__What is needed__
Copy every line of the entries that includes the word "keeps".

__Records for the exercise__
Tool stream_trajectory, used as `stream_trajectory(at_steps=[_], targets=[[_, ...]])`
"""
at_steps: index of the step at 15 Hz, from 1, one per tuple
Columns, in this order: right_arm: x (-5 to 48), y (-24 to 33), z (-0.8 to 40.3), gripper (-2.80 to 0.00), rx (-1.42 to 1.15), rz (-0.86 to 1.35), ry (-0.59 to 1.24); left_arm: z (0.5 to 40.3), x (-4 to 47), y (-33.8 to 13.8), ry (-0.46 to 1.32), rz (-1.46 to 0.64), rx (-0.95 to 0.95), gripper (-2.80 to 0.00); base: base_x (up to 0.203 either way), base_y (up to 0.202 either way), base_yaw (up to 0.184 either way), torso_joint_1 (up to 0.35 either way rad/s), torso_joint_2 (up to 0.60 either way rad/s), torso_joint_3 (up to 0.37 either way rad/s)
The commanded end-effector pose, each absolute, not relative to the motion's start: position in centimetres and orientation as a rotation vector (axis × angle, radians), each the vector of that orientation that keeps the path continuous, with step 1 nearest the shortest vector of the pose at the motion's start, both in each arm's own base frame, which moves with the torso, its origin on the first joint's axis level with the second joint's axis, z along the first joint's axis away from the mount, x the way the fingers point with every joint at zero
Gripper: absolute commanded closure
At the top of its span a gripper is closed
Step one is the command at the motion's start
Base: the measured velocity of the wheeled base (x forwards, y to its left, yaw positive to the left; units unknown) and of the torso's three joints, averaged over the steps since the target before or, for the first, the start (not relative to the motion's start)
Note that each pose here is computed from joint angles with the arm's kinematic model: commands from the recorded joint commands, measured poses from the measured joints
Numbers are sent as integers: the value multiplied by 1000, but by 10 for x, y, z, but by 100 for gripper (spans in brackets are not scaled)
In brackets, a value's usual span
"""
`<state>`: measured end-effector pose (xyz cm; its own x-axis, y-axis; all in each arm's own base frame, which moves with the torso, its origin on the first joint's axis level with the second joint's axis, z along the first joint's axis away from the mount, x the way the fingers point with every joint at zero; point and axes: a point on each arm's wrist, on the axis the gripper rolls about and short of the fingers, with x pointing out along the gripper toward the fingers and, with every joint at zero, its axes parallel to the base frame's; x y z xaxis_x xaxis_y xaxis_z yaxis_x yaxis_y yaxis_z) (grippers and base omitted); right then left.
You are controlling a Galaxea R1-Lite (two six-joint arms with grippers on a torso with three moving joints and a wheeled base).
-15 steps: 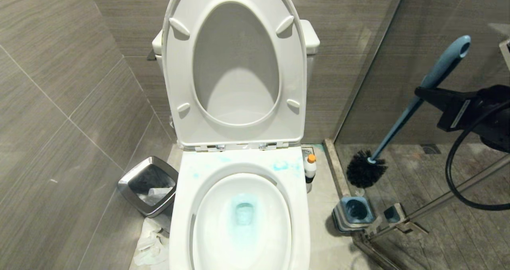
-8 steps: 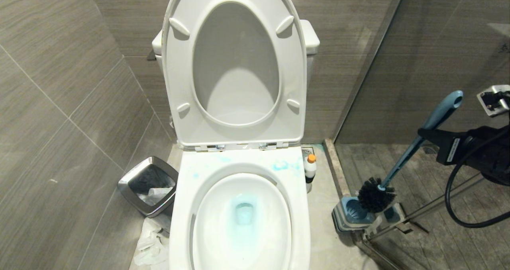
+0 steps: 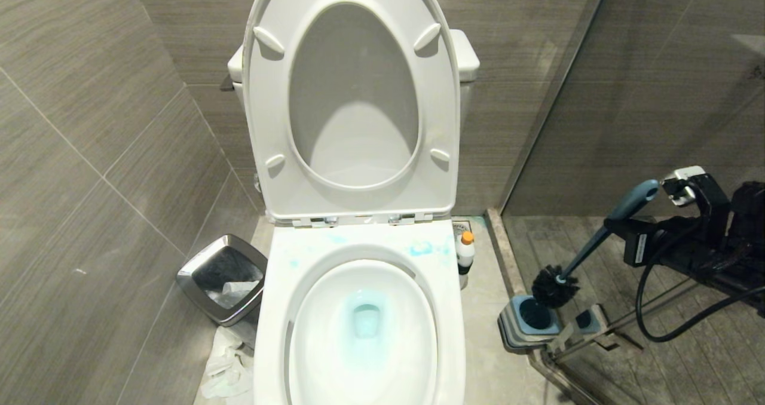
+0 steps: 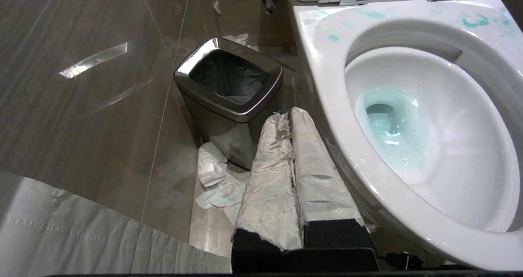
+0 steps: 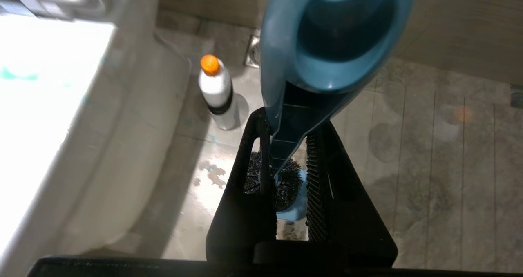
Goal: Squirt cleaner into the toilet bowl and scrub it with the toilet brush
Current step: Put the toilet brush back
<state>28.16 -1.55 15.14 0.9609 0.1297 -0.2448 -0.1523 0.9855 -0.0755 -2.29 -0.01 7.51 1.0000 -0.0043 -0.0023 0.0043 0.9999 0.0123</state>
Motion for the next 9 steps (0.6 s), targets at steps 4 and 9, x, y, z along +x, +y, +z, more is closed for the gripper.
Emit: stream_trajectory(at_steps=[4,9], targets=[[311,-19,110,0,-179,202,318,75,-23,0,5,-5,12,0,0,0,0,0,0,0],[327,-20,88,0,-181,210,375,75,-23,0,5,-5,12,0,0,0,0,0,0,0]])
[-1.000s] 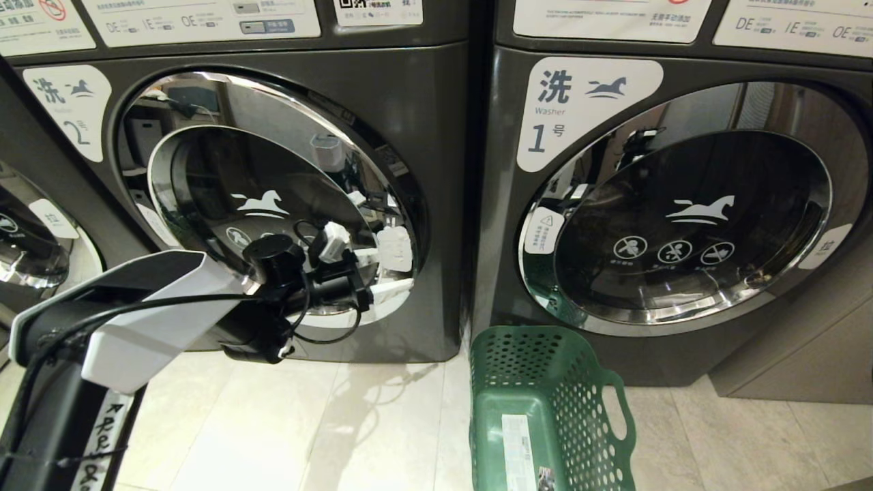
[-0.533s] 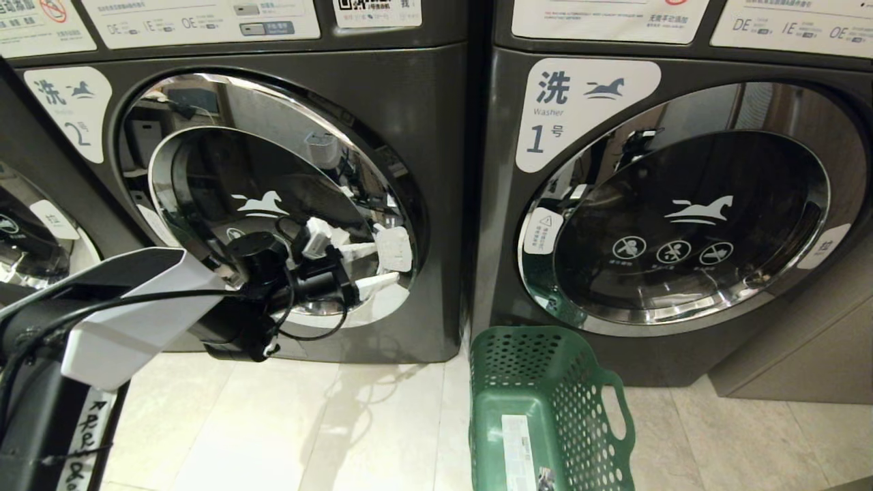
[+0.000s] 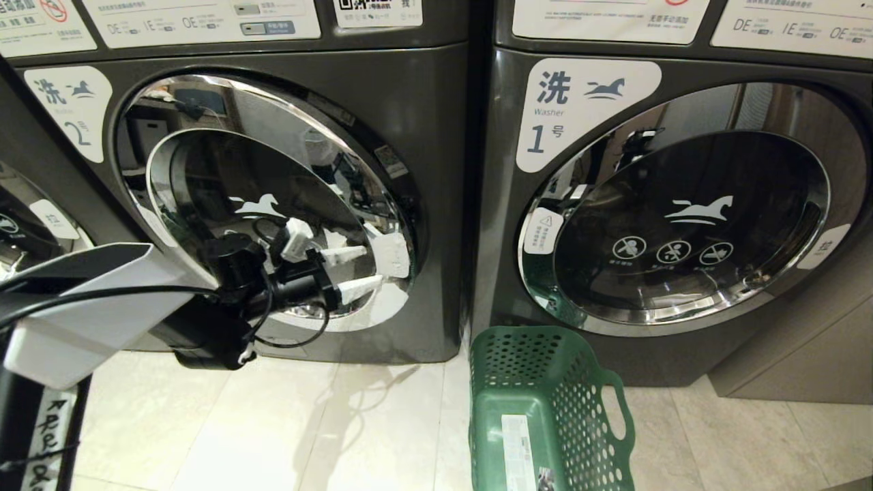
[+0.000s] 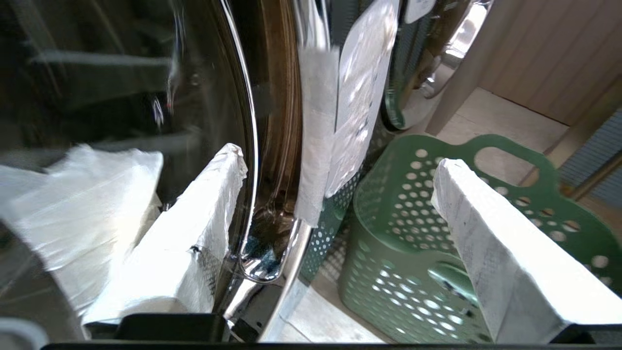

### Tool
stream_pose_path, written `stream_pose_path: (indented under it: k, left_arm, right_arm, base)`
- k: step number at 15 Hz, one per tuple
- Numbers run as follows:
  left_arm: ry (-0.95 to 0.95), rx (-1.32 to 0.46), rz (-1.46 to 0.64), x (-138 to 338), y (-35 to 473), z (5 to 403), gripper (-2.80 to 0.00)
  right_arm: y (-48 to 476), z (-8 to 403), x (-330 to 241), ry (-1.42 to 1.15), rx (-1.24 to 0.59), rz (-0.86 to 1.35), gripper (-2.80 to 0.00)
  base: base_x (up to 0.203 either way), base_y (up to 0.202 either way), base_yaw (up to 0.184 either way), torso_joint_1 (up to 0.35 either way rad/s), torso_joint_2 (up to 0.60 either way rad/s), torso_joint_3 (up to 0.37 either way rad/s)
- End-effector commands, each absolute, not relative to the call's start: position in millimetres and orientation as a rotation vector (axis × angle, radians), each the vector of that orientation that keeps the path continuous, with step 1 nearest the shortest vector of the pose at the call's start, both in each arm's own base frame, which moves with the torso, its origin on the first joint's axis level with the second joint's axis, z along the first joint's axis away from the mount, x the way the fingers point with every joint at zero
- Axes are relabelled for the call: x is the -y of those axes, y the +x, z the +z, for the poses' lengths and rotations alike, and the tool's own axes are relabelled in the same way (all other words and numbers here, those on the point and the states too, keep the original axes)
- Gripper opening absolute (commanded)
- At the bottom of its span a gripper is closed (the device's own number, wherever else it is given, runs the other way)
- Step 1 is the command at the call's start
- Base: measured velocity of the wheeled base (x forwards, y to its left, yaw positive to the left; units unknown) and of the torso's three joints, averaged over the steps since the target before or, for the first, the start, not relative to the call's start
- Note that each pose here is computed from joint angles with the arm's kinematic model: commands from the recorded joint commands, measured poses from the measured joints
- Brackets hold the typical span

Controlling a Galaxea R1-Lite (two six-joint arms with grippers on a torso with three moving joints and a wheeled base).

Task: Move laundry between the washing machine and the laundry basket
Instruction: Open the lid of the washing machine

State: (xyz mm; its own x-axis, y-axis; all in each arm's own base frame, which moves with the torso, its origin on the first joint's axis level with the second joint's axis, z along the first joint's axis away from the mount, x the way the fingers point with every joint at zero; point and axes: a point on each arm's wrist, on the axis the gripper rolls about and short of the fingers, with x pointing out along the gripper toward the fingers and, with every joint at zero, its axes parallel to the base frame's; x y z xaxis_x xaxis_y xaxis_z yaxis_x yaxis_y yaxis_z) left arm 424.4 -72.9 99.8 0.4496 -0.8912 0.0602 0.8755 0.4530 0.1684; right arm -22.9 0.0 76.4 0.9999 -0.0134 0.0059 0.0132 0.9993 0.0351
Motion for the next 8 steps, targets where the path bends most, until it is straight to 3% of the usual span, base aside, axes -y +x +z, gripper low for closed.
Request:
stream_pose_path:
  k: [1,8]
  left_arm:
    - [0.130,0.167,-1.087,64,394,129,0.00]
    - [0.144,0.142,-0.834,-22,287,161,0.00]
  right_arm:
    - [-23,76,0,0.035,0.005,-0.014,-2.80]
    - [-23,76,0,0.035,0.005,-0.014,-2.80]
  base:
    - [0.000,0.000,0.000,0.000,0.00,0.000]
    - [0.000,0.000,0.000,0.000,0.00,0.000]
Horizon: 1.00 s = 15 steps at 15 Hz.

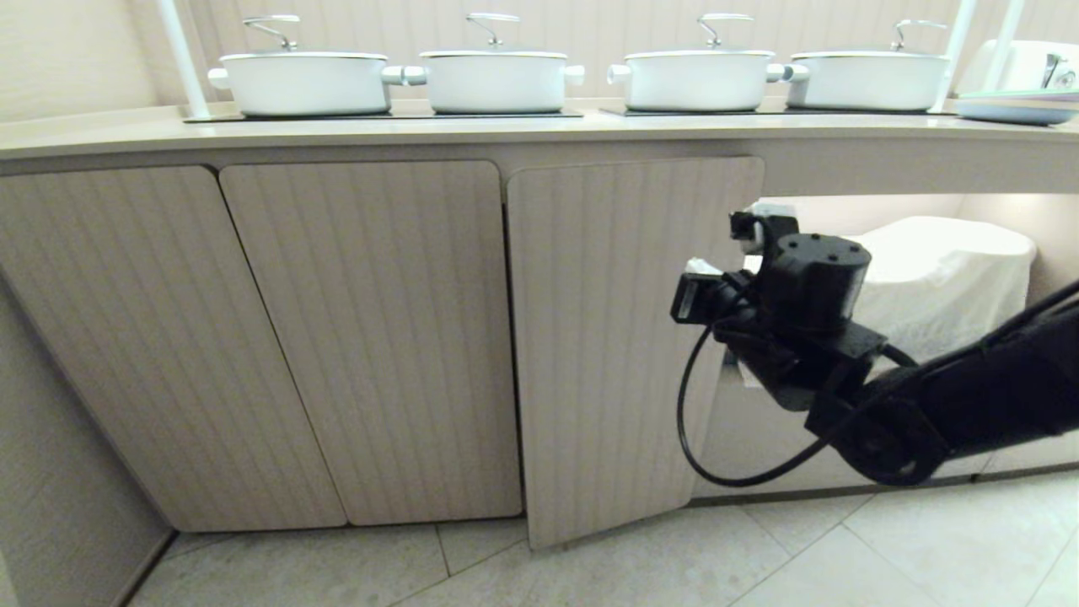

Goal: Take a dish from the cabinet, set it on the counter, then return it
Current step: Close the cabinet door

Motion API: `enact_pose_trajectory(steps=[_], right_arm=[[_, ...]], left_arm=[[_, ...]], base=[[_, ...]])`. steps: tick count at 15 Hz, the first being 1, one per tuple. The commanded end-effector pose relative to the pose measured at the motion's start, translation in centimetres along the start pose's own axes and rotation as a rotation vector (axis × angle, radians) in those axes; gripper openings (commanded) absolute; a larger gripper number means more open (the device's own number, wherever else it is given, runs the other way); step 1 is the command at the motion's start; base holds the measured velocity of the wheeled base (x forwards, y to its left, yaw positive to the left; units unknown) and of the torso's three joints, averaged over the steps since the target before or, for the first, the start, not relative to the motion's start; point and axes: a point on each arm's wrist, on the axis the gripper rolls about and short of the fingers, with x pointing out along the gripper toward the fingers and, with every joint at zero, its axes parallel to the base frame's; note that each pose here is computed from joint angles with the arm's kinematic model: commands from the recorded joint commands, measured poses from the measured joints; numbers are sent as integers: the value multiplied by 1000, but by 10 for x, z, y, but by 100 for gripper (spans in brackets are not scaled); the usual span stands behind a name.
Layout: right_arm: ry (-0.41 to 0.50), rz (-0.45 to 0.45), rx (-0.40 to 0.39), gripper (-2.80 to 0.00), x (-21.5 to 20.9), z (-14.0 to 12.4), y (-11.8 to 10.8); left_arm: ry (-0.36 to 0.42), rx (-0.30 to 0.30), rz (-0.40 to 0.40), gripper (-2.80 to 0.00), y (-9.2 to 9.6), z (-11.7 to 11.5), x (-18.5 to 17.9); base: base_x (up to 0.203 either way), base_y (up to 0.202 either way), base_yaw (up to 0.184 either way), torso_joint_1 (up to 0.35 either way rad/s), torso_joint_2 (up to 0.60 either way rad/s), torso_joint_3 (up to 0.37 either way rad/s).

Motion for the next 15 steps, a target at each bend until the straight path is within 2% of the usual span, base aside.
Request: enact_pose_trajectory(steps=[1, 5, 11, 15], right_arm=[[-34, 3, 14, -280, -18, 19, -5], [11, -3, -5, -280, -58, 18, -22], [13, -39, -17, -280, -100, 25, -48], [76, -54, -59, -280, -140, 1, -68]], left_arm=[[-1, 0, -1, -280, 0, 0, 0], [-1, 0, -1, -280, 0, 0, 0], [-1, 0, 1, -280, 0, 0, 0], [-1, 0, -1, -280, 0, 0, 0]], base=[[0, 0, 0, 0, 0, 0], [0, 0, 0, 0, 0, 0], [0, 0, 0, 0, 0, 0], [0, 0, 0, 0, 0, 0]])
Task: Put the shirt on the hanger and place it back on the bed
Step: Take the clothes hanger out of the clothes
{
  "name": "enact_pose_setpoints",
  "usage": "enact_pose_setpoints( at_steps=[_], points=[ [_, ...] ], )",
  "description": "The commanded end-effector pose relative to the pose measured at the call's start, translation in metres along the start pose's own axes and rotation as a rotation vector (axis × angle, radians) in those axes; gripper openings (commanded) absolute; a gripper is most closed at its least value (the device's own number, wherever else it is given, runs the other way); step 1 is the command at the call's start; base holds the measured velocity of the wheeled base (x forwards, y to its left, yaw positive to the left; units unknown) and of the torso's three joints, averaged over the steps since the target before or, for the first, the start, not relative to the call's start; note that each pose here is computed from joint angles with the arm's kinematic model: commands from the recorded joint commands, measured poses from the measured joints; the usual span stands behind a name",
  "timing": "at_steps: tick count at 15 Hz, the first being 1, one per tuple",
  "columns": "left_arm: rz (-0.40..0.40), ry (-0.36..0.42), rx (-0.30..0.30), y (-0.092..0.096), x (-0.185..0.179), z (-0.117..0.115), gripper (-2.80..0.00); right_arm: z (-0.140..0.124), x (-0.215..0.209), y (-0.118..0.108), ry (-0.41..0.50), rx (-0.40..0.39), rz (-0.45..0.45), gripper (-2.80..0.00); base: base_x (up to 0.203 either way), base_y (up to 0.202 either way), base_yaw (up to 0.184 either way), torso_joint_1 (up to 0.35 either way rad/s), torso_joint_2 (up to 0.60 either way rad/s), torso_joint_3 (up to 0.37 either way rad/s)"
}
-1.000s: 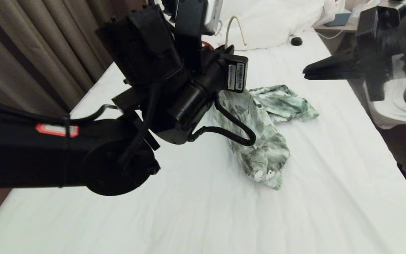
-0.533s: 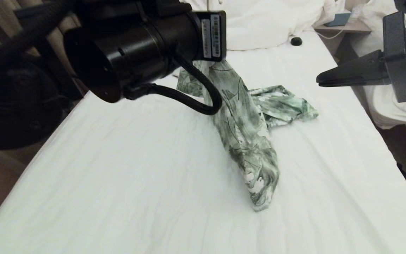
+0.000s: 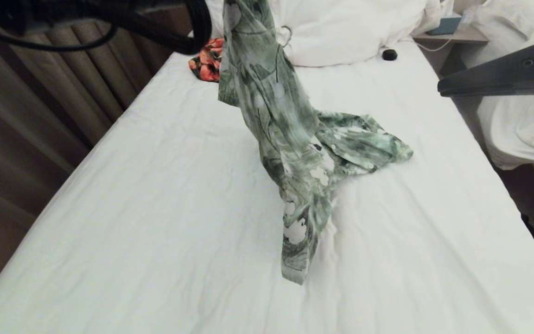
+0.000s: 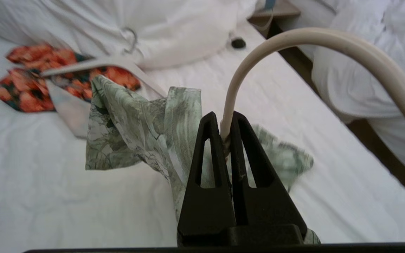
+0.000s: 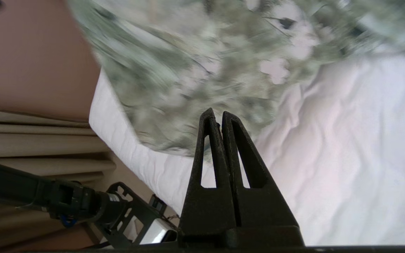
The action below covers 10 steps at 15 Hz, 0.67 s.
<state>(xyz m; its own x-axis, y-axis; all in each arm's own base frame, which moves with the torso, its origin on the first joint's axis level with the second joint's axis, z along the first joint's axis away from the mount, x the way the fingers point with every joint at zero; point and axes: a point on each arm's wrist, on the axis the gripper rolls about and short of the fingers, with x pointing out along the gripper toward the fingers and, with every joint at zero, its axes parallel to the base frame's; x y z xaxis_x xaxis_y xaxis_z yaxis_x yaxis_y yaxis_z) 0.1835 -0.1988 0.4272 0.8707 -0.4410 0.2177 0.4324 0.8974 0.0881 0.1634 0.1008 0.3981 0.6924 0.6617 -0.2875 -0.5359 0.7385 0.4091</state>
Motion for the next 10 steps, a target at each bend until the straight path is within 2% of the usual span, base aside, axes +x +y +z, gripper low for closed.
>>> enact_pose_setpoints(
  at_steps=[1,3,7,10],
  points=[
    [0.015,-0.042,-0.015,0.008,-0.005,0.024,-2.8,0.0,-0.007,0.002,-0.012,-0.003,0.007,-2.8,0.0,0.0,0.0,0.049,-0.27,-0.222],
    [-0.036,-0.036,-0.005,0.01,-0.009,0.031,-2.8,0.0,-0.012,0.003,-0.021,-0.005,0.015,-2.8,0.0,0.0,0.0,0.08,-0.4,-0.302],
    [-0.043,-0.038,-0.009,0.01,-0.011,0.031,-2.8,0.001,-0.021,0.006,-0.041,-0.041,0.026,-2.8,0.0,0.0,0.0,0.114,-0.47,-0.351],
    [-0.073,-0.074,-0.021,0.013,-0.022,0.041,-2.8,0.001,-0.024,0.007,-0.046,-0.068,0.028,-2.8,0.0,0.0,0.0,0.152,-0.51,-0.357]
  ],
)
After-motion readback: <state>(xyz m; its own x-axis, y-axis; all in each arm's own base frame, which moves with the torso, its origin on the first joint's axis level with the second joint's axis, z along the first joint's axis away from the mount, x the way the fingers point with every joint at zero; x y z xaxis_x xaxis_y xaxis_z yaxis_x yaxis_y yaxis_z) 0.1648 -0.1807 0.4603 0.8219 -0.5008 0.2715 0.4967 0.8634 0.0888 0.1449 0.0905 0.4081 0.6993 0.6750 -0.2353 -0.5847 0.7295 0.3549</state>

__Solved exercise__
The commanded end-effector pose, each absolute, not relative to the motion's start: position in centimetres and orientation as a rotation vector (axis × angle, radians), each the vector of that orientation that keeps the path continuous, with step 1 nearest the shortest vector of the pose at the motion's start, both in each arm's own base frame, which moves with the torso, its origin on the first joint's axis level with the second joint's axis, z along the first joint's axis away from the mount, x the way the fingers point with every joint at zero
- End-effector commands, each absolute, not relative to the call's start: position in millimetres and orientation as a rotation vector (axis × angle, radians), each the vector of that orientation that keeps the path continuous, with step 1 nearest the shortest vector of the pose at the call's start, both in each arm's own base frame, which moves with the torso, its origin on the first joint's axis level with the second joint's axis, z along the first joint's axis away from the mount, x the way the fingers point with every joint at zero

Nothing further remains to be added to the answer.